[RECORDS FOR THE EXERCISE — start]

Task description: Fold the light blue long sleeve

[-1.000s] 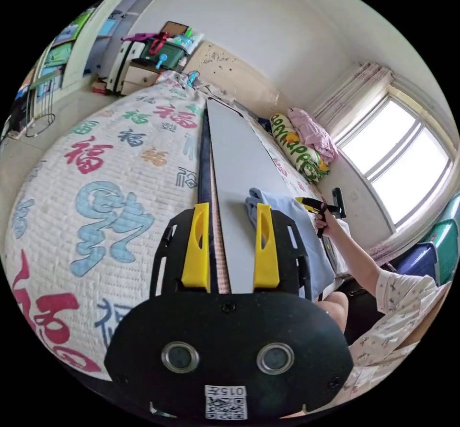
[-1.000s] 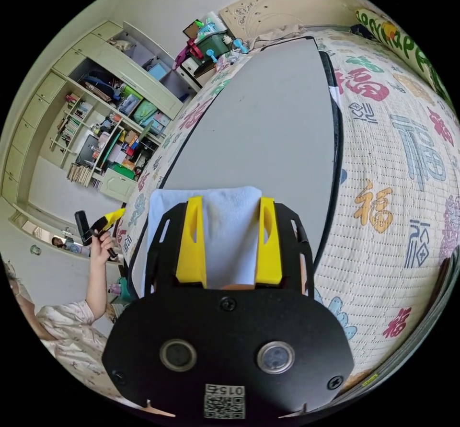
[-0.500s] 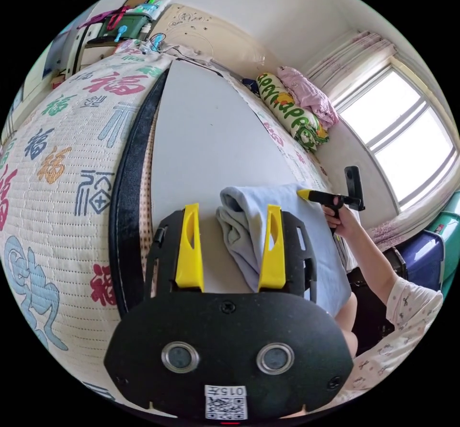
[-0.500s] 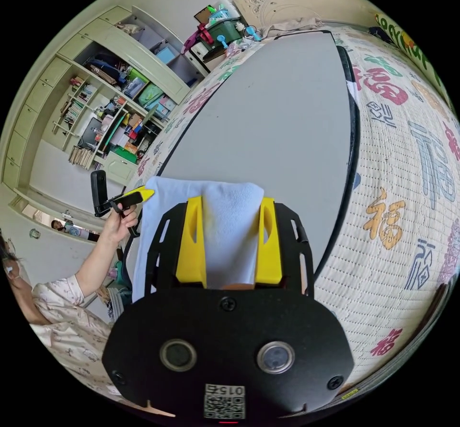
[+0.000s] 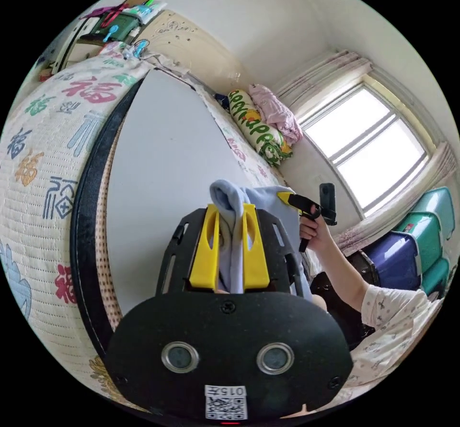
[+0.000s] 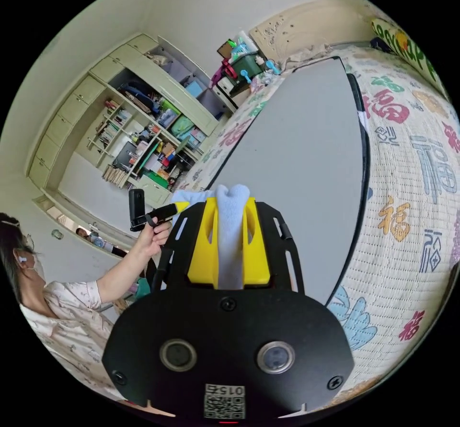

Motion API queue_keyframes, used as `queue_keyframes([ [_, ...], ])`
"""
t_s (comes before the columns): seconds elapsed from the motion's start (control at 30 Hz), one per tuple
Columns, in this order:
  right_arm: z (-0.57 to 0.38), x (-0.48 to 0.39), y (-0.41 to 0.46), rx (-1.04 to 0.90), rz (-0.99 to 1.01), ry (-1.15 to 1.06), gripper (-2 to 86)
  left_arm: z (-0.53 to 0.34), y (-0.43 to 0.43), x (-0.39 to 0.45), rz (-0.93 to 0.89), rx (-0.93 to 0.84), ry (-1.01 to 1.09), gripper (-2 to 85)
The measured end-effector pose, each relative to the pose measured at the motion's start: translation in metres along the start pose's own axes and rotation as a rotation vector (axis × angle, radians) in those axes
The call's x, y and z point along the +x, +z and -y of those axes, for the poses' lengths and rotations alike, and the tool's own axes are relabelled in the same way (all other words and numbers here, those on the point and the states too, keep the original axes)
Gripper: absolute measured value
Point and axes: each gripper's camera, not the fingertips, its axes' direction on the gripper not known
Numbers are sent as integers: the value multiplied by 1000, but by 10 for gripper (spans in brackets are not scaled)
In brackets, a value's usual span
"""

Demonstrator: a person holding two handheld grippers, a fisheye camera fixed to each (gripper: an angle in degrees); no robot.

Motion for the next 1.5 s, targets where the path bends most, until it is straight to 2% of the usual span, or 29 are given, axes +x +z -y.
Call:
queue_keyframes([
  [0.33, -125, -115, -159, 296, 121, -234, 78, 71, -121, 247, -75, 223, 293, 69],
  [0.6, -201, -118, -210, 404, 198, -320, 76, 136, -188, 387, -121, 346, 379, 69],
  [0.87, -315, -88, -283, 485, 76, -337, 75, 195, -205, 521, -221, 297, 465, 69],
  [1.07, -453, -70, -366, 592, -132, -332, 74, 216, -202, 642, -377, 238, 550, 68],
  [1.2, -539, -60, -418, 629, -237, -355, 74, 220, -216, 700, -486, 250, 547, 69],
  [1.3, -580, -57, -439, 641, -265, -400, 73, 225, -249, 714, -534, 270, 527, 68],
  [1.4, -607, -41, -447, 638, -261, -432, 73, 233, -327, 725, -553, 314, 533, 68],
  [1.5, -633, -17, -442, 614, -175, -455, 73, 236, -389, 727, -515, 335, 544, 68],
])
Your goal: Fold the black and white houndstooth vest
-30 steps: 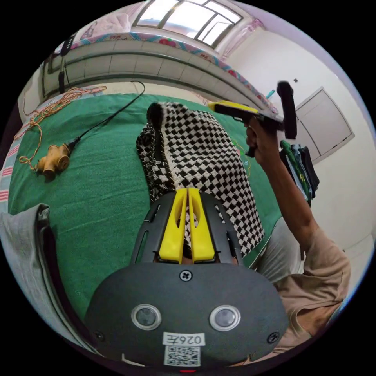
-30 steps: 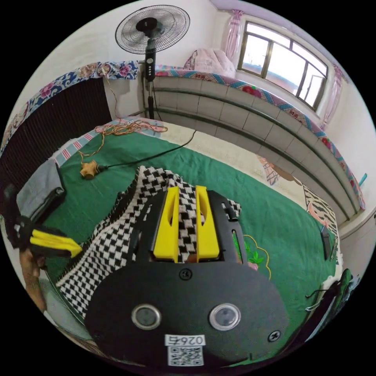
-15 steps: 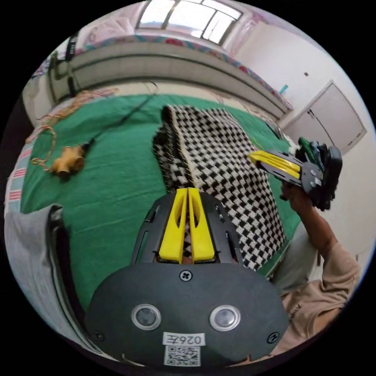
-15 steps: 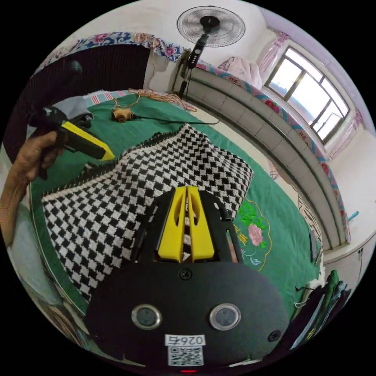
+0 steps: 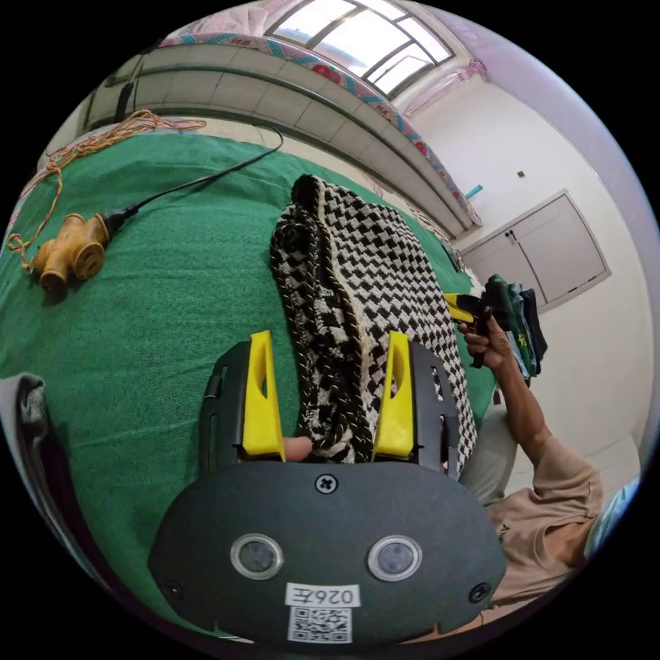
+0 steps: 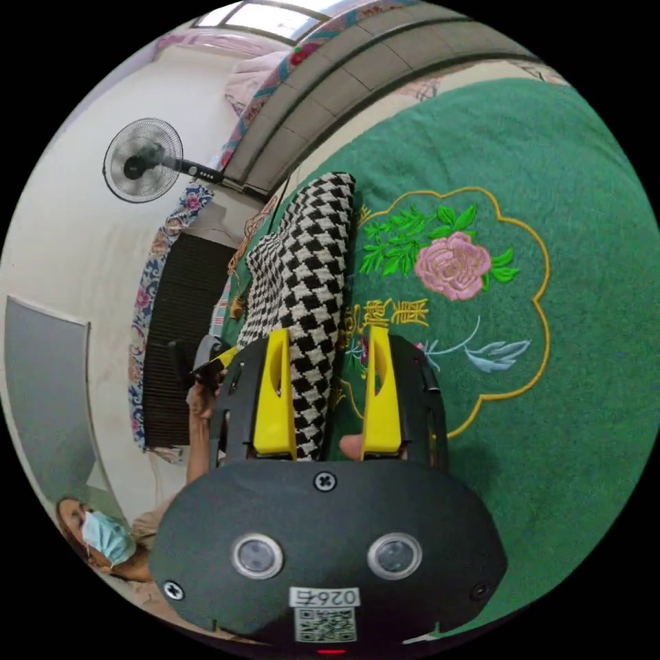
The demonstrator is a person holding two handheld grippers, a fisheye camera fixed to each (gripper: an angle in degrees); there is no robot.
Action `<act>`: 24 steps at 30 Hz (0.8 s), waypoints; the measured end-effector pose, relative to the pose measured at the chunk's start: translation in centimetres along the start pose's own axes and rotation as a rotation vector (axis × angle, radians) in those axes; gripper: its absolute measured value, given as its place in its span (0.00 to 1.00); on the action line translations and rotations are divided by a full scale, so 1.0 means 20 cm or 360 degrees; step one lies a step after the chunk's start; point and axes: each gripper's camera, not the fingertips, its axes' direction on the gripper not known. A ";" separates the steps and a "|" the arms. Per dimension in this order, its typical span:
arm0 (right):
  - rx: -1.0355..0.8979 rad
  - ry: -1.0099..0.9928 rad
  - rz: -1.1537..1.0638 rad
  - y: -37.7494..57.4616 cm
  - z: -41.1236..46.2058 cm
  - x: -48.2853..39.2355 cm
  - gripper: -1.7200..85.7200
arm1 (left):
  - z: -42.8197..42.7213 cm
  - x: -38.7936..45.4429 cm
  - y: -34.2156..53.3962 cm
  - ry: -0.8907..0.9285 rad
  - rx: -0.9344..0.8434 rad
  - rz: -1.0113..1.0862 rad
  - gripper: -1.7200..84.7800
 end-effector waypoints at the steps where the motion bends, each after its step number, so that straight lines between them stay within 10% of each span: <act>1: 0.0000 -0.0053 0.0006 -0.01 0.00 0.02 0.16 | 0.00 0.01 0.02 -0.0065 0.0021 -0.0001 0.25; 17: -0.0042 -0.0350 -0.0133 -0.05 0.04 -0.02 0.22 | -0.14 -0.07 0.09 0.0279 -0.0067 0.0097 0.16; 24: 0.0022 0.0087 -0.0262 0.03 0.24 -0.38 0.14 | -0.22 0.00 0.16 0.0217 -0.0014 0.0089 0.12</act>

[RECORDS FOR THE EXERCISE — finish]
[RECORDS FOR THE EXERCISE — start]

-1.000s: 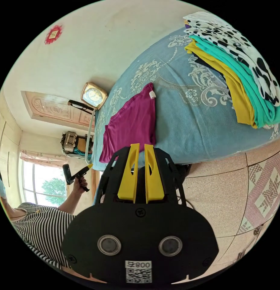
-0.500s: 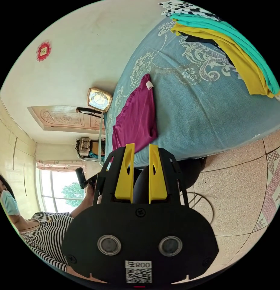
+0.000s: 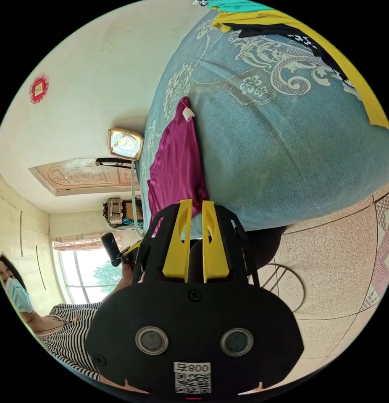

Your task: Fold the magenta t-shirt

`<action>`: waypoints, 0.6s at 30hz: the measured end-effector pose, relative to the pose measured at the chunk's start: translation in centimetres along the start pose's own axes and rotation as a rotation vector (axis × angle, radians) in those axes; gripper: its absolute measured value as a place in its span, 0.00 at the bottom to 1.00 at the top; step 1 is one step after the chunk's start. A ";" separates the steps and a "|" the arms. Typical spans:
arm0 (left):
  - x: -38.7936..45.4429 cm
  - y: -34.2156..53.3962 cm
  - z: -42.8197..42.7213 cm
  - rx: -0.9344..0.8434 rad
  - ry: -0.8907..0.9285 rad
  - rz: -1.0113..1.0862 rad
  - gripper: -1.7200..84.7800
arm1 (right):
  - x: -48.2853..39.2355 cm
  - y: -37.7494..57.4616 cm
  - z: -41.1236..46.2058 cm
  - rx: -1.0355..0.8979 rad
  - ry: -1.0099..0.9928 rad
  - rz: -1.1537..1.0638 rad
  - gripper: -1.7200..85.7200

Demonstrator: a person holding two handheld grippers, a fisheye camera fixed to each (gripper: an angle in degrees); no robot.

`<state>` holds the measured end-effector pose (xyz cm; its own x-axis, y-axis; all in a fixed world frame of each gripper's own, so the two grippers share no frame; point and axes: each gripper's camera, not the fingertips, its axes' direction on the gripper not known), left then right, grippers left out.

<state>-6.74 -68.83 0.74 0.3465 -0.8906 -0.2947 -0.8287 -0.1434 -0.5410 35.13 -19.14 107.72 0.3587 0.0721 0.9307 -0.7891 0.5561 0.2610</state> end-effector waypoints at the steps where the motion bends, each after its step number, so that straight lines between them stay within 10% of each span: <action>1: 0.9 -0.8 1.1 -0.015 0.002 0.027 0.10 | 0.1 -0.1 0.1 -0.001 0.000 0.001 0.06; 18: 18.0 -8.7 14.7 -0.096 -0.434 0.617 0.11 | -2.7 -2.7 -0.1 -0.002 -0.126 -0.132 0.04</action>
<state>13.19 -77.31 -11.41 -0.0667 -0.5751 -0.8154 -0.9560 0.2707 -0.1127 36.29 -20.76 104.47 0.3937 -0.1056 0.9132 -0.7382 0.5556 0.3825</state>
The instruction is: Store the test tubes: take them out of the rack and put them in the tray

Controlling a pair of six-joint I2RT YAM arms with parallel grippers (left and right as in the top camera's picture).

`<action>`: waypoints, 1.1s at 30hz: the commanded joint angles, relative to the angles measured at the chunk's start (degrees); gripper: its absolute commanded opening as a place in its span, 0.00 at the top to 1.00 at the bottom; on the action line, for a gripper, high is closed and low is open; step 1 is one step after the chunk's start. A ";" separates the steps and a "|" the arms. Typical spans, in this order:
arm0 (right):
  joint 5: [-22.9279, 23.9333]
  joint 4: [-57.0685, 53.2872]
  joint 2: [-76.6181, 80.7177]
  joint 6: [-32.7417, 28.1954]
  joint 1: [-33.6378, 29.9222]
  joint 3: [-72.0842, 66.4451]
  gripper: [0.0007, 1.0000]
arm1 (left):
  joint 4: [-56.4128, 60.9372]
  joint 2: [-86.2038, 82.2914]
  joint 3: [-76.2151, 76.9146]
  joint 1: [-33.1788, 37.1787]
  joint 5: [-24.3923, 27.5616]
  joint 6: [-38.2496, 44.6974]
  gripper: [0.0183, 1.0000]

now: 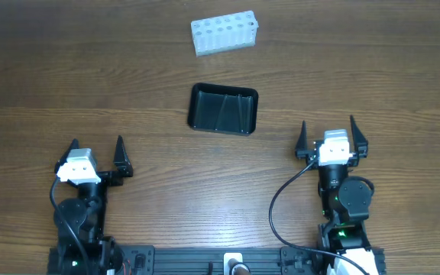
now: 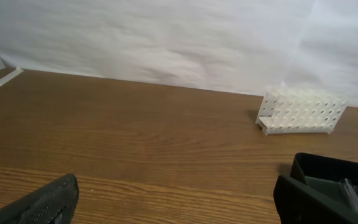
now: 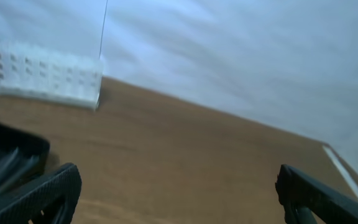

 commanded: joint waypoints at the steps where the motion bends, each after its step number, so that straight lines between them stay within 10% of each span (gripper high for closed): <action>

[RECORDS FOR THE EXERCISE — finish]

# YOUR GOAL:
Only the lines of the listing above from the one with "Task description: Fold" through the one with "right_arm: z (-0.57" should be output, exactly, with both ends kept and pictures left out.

# FINISHED TASK:
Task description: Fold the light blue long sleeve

[-1.000s] 
[-1.000s] 
[-0.500s] 
[-0.500s] 
[+0.000s] 
[+0.000s] 

Motion API queue_keyframes, used as `queue_keyframes([ [_, ...], ])`
"""
t_s (comes before the columns): seconds elapsed from the motion's start (control at 30 Hz), one per tuple
Columns, in this order:
  right_arm: z (-0.57 to 0.38), x (-0.48 to 0.39), y (-0.41 to 0.46), rx (-1.04 to 0.90), rz (-0.99 to 1.01), ry (-1.15 to 1.06), gripper (-2 to 86)

For this exercise, the answer is now complete.